W3C home > Mailing lists > Public > semantic-web@w3.org > April 2011

Re: How To Do Deal with the Subjective Issue of Data Quality?

From: Kingsley Idehen <kidehen@openlinksw.com>
Date: Thu, 07 Apr 2011 16:38:37 -0400
Message-ID: <4D9E20CD.3000204@openlinksw.com>
To: Jiří Procházka <ojirio@gmail.com>
CC: "public-lod@w3.org" <public-lod@w3.org>, "semantic-web@w3.org" <semantic-web@w3.org>, "dbpedia-discussion@lists.sourceforge.net" <dbpedia-discussion@lists.sourceforge.net>
On 4/7/11 3:06 PM, Jiří Procházka wrote:
> Hi,
> I think the different aspects of data quality should be specified by
> parties who are interested in them, published using proper ontologies
> and new human terms, and the ambiguous term "data quality" be used less
> and less.


And it shouldn't be used as a perennial distraction mechanism re. Linked 
Data. There is no such thing as perfect data.
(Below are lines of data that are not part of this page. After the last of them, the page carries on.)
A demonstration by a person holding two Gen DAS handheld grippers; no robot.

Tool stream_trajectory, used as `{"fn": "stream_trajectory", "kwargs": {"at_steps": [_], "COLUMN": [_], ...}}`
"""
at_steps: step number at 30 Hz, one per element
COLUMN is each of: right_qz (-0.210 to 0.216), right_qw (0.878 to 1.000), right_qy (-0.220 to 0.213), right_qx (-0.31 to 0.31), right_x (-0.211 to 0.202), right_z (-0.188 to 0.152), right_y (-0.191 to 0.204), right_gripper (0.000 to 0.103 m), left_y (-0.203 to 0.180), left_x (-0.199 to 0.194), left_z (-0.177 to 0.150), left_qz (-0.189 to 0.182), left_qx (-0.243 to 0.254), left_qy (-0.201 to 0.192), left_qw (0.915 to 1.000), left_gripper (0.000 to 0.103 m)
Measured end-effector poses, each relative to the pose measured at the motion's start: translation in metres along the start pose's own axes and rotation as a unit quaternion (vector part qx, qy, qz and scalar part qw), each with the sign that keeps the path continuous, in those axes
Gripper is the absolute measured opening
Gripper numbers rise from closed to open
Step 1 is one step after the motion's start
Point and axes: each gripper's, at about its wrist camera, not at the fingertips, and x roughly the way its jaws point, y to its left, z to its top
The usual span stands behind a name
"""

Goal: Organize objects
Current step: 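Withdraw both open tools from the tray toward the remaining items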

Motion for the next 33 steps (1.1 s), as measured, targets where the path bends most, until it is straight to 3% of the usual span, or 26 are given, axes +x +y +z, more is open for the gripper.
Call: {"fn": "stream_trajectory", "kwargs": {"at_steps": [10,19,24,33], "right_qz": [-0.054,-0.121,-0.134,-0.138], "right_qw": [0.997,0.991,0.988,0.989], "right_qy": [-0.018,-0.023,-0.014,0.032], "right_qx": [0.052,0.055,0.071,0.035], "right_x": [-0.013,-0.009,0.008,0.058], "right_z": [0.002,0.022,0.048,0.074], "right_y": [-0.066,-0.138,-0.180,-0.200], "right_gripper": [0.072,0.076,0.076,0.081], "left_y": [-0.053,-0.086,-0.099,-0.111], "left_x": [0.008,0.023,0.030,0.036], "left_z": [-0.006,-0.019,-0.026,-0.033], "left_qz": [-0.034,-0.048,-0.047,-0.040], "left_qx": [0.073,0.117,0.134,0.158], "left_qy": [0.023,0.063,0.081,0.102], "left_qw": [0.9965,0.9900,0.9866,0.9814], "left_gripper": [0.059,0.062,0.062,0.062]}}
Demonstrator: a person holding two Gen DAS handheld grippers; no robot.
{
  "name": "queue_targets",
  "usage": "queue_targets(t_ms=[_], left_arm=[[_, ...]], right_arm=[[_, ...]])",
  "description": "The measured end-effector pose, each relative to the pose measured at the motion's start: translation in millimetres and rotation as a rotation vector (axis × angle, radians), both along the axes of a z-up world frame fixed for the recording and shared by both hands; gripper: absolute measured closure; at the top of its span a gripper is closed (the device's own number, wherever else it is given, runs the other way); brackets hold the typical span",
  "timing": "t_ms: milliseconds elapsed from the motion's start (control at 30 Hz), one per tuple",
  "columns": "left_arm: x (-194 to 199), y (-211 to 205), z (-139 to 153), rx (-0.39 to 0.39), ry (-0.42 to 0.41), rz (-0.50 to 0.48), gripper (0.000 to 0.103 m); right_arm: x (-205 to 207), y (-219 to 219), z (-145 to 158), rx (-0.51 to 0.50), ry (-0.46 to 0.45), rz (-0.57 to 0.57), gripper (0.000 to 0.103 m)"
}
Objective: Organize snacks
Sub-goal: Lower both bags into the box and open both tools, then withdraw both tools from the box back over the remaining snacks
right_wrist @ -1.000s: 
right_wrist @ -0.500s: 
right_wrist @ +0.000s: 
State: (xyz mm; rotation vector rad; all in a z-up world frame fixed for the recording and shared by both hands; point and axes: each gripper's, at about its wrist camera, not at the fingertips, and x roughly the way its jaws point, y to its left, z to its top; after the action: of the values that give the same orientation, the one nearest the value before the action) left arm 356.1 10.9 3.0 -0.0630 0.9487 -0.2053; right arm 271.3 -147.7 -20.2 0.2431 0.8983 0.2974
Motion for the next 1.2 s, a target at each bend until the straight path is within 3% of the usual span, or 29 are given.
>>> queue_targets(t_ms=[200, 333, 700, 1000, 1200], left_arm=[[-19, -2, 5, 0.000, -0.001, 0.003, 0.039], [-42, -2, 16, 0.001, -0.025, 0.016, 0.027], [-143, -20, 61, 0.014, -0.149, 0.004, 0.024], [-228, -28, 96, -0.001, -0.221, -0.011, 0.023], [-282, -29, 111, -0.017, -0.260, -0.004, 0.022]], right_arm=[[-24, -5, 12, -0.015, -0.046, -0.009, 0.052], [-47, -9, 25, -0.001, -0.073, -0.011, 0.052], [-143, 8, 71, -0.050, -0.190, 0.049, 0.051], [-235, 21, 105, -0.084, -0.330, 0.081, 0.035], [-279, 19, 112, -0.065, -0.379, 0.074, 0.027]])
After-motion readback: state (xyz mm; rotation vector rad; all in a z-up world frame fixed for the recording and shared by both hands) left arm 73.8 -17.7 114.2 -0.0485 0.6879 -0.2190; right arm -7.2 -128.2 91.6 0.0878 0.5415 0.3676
> You quite hit the nail on the head with the recognition of the
> aesthetic nature of the term.
> Individual campaigns like some 5-star schemes are not necessarily bad,
> if they recognize their specificity to a particular purpose.
> Although I prefer a certificate-compliance-like scheme to the star
> scheme which kind of supports the (false) notion of the objective data
> quality.

Thus when dealing with data driven *anything* the following separation 
of powers remain:

1. Data Presentation
2. Data Representation
3. Data Access Protocol
4. Data Query Language
5. Data Model
6. Actual Data accessible from a Location .

The separations above are sometimes overlooked in the context of many 
Linked Data initiatives and demos. Inaccurate data at an Address doesn't 
render applications, services, or demos scoped to points 1-5 (above) 
useless. In fact, bad data can be very useful [1] :-)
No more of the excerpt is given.